Shared and autonomous cars seen as the future for transport

The latest trends in car technology and its impact on the world’s major automakers captured much of the discussion at the Creative Convergence Silicon Valley (C2SV) conference earlier this month as a host of industry speakers appeared during the event in San Jose, California.

And a central focus of the conversation concerned the car of the future, which will be connected, electric, shared, and autonomous.

For major automakers, they’ve fully achieved the first requirement and partially reached the second. But they are being significantly outmaneuvered by tech companies on the shared and autonomous front, leading to speculation that the big automakers’ control of future cars may well be no longer under their control. As Uber’s chief technology officer – Thuan Pham – told the gathering last week in San Jose, “In the next 20 years, people may not be owning cars at all.”

That is certainly Uber’s plan, as the company continues to press its competitive advantage, not just in the U.S., but in other areas of the world such as Latin America and sub-Saharan Africa.

And they are doing it by raising huge amounts of capital without the pressure of public stockholders, something that big automakers like Ford and General Motors must contend with, often to their detriment. “Uber is the one who has scared big automakers, rather than Tesla,” said Sean Behr, the founder of Stratim which provides logistics services for transport companies.

Behr spoke at a panel discussion during C2SV.

One of the reasons is that Uber is already building technology to turn their shared driving model into one where autonomous cars will potentially dominate the urban driving pattern. The company put 100 autonomous SUVs on the streets of Pittsburgh in August as a pilot of their self-driving fleet program.

Transportation experts are even beginning to envision a time when mass transit systems will become obsolete. “It’s a waste,” said Behr, who highlighted the light-rail system in Los Angeles as a model of a system “that takes too long to build and no one is riding it.”

New software is dominating automobile innovation

Recent developments suggest that automakers may be fighting an uphill battle to stay relevant in a new world order where software rules what consumers want in their cars, not hardware. Earlier this month, BMW announced that their connected services platform would soon allow owners of Amazon’s voice-activated assistant – Alexa – to remotely unlock doors and check maintenance. “Companies are realizing that if they’re just a hardware manufacturer, their future is probably not all that bright,” said Behr.
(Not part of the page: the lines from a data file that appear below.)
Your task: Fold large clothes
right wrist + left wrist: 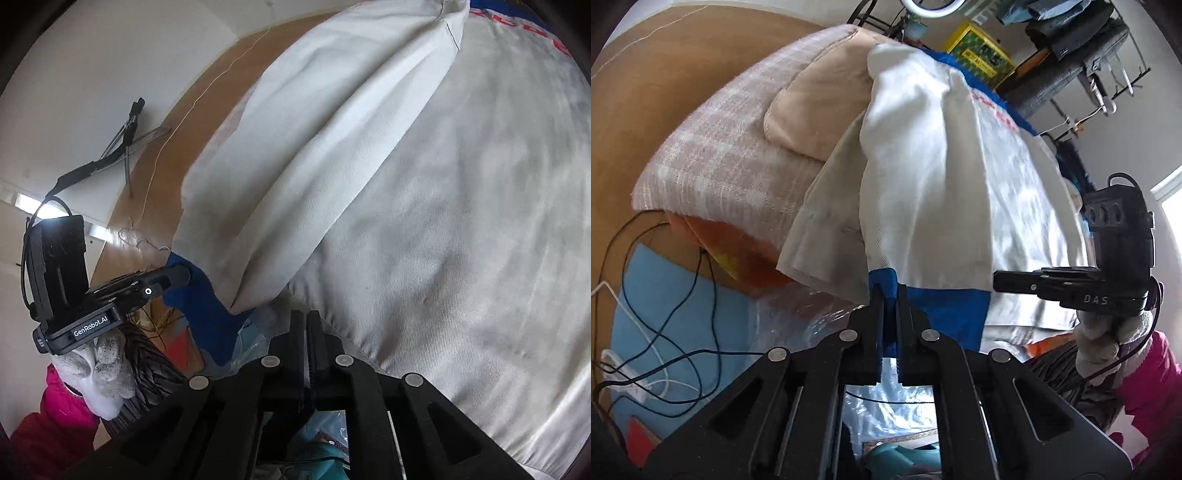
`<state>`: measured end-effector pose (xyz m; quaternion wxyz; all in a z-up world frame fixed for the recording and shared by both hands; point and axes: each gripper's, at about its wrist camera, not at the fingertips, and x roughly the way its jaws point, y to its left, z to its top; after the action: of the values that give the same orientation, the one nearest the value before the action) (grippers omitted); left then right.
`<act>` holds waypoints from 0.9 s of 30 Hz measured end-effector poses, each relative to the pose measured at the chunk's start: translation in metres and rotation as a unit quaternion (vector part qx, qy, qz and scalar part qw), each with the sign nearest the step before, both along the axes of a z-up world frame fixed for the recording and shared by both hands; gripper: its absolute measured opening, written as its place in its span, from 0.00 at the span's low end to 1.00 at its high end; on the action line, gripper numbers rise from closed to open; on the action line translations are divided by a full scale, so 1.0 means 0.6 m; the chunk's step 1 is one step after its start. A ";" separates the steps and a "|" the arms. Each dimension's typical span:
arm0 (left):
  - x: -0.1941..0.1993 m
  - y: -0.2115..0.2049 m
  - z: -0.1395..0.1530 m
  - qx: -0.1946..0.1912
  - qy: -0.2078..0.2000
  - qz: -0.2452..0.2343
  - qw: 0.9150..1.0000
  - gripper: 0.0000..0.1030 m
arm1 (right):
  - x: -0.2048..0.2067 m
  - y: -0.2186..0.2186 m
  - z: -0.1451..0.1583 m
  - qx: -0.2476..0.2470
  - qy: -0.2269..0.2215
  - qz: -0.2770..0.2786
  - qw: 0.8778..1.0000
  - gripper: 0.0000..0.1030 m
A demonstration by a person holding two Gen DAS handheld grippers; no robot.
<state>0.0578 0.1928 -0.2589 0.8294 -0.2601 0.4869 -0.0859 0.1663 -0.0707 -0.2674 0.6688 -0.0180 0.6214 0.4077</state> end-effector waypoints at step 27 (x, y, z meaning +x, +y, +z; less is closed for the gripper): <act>0.022 -0.005 0.019 -0.024 -0.047 0.000 0.999 0.28 | 0.207 0.107 0.203 -0.058 -0.211 0.041 0.975 0.41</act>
<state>0.0708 0.1896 -0.2477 0.8449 -0.2754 0.4451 -0.1102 0.2903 -0.0062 -0.1454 0.7652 -0.1681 0.4876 0.3853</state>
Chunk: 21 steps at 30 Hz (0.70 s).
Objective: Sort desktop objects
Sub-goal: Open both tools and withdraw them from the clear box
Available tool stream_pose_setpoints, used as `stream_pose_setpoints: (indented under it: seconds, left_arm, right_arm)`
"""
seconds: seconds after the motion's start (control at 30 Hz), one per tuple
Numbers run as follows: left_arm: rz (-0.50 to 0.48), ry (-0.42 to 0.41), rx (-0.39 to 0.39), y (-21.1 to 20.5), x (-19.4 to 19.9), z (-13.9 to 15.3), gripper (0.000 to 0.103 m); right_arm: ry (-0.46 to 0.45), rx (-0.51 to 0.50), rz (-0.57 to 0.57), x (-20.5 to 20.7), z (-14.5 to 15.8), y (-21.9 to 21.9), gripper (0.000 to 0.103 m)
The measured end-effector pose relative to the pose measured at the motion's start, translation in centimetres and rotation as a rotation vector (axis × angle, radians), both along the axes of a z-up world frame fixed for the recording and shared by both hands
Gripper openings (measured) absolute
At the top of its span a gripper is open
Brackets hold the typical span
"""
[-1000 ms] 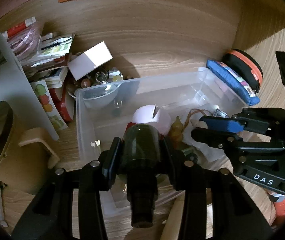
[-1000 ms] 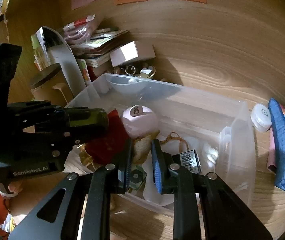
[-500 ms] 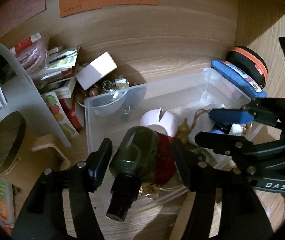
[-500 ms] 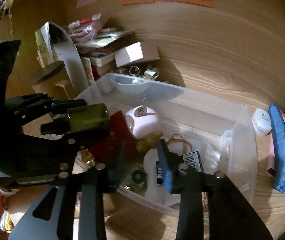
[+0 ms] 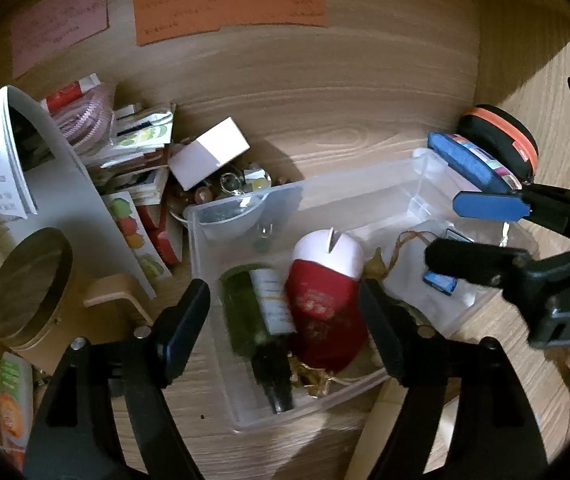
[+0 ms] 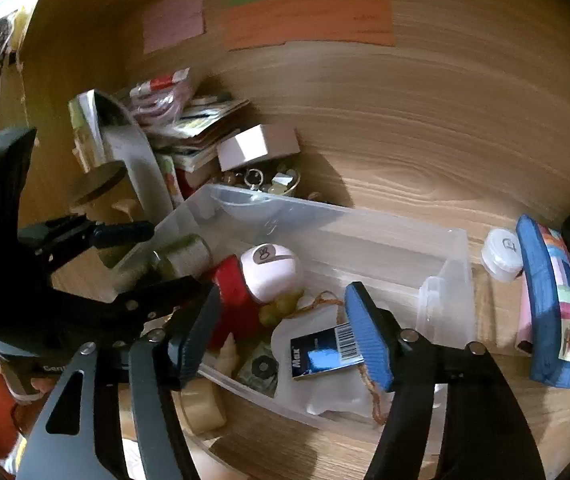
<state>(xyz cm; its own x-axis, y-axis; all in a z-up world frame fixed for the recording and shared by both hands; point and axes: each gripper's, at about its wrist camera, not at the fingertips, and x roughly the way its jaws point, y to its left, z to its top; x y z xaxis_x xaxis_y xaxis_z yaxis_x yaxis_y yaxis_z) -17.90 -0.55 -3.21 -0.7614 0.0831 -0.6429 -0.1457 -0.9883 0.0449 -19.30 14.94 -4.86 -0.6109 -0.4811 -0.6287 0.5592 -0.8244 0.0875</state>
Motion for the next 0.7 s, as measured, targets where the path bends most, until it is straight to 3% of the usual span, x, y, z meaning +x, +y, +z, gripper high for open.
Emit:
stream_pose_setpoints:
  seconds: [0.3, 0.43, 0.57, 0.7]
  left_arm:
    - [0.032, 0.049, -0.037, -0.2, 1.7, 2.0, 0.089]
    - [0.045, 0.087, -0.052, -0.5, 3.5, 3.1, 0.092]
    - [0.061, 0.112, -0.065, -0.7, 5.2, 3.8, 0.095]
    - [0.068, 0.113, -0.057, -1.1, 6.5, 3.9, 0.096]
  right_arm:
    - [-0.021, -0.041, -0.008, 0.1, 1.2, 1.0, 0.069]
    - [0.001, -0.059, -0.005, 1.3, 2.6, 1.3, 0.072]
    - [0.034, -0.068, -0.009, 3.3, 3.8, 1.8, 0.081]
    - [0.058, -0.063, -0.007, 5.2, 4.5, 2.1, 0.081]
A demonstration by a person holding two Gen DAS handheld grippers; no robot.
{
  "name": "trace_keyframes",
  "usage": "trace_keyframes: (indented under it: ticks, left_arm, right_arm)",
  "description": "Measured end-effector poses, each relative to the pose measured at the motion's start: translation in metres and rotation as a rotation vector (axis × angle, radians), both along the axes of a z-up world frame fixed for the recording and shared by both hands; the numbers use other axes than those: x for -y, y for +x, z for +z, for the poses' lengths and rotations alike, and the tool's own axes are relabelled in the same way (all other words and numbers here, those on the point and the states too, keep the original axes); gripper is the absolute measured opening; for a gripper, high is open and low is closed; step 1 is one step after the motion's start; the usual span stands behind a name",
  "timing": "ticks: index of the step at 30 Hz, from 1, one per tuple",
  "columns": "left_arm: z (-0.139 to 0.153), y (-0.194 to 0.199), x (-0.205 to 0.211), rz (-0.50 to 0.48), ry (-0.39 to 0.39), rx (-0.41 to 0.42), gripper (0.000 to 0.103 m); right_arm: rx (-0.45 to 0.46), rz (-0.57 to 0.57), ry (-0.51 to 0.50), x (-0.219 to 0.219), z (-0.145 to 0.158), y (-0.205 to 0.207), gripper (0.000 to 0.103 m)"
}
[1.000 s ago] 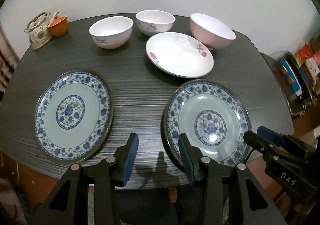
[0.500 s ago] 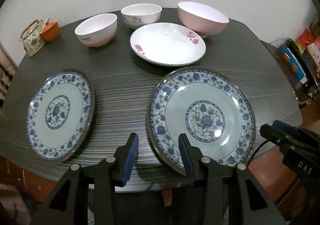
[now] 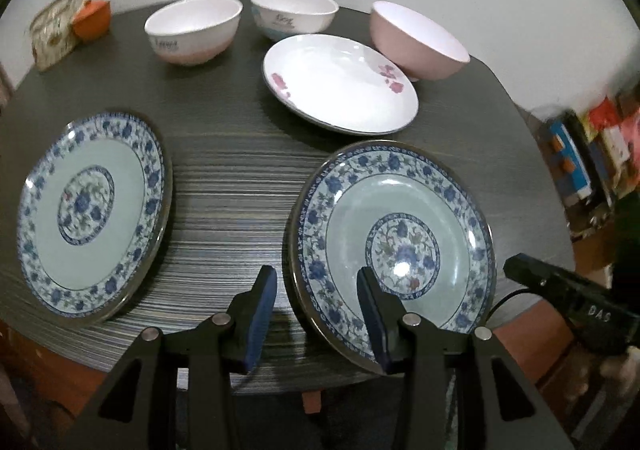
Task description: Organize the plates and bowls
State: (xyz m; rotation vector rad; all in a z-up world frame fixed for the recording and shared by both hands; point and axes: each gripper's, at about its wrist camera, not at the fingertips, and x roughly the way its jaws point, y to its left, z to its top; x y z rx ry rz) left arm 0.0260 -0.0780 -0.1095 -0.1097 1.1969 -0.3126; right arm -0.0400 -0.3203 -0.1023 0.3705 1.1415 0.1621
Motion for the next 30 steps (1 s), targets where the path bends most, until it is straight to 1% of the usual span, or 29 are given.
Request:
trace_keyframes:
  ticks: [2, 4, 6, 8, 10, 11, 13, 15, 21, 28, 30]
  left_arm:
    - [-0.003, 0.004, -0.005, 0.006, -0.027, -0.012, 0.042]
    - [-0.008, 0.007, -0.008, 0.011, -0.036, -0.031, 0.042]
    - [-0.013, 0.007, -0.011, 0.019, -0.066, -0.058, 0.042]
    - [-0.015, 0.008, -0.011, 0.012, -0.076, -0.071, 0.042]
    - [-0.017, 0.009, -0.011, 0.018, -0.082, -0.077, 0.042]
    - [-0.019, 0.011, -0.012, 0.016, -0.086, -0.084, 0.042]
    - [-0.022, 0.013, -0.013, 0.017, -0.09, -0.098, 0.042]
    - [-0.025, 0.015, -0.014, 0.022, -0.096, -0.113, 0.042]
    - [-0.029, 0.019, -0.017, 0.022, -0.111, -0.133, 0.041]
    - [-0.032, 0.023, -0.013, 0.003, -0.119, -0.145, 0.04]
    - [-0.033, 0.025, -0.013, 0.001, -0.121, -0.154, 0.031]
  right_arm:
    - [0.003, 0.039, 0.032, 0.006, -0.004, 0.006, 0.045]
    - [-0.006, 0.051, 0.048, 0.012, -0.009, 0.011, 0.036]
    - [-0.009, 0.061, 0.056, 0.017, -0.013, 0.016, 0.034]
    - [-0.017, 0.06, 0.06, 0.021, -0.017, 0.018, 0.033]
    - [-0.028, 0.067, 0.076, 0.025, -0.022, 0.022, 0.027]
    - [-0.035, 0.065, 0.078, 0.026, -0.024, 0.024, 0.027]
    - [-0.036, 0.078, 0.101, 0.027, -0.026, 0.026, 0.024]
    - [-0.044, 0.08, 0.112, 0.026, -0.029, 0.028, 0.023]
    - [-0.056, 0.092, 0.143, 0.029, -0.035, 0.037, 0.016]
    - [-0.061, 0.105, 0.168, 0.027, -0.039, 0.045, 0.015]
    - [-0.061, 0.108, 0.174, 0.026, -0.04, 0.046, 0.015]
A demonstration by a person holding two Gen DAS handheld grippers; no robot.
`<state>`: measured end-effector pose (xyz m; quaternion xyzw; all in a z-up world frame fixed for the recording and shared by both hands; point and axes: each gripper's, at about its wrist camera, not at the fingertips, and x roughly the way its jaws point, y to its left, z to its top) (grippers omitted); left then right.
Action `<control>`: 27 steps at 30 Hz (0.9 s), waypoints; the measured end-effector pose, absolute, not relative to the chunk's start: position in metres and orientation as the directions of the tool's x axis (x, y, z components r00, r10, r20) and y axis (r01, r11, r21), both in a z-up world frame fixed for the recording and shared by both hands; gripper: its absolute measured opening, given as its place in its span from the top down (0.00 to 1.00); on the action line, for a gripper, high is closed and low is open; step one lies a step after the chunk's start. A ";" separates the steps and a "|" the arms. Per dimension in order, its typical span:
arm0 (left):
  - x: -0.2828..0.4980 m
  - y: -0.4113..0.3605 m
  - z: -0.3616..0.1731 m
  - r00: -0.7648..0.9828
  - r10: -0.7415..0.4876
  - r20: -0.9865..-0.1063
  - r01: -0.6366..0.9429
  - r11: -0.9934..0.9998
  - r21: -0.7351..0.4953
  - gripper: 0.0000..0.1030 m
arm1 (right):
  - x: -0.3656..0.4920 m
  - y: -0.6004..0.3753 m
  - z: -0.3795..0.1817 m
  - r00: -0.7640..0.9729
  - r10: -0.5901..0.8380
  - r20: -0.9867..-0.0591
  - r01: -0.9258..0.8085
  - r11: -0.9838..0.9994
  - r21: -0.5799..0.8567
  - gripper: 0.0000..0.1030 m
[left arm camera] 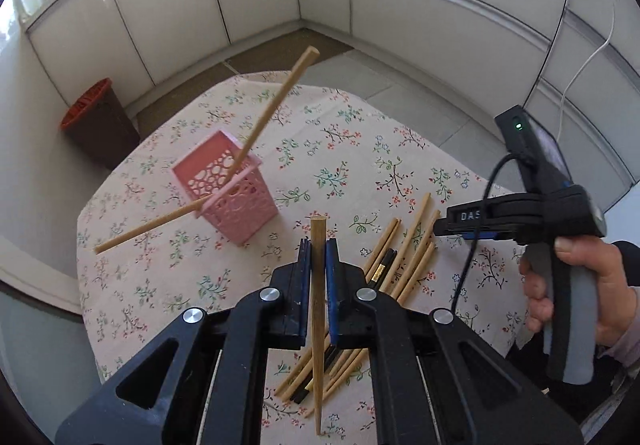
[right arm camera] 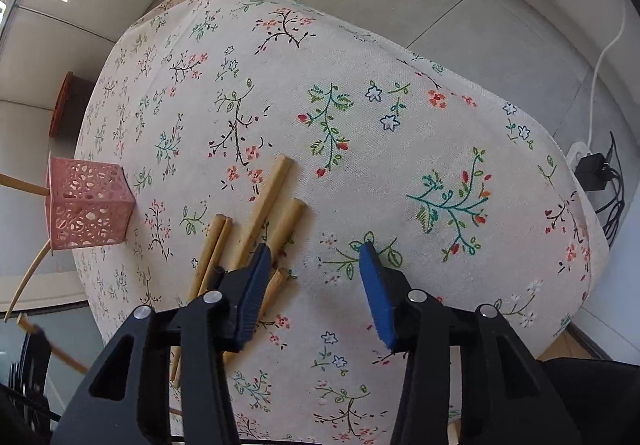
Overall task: Organize utensils
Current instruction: 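Lower the left gripper onto the chopstick pile and grasp one, then lift the chopstick with the left gripper while the right gripper grasps another chopstick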
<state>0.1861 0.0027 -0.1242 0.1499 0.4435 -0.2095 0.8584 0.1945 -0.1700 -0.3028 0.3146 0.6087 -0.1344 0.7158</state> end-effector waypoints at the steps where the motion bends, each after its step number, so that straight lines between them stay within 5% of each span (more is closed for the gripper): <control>1: 0.180 0.009 -0.117 0.534 -0.236 -0.812 0.486 0.871 0.066 0.94 | 0.197 -0.168 -0.303 0.221 0.184 -0.958 0.591 0.756 0.282 0.64; 8: 0.159 0.028 -0.092 0.610 -0.276 -0.742 0.466 0.883 0.054 0.94 | 0.221 -0.145 -0.308 0.124 0.092 -0.988 0.661 0.735 0.152 0.85; 13: 0.157 0.042 -0.084 0.631 -0.293 -0.718 0.446 0.895 0.027 0.94 | 0.232 -0.130 -0.309 0.110 0.013 -0.994 0.699 0.710 0.086 0.87; 27: 0.140 0.051 -0.060 0.683 -0.295 -0.668 0.405 0.914 0.009 0.94 | 0.211 -0.144 -0.256 0.390 0.148 -0.909 0.538 0.765 0.355 0.93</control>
Car makers held the competitive advantage at one point. More than 20 years ago, General Motors (GM) introduced its OnStar communications and navigation system for motorists. The promise of vehicle tracking, anti-theft, and on-call emergency road service showed that the auto industry was willing to move towards a more innovative model.

But GM failed to leverage the technology into other platforms and just a few days ago announced that they will no longer provide updates for the OnStar mobile link. “What they had was game changing twenty years ago and they squandered it,” said Dave Lyons, the co-founder of Peloton Technology, who also spoke at C2SV.

GM’s lesson is one of speed. In August, nuTonomy began tests on an autonomous fleet of taxis in a Singapore district, as the competition between their fledgling company and bigger players such as Uber and Google heats up.

The major car makers can only watch from the sideline as technology companies reshape the automotive future.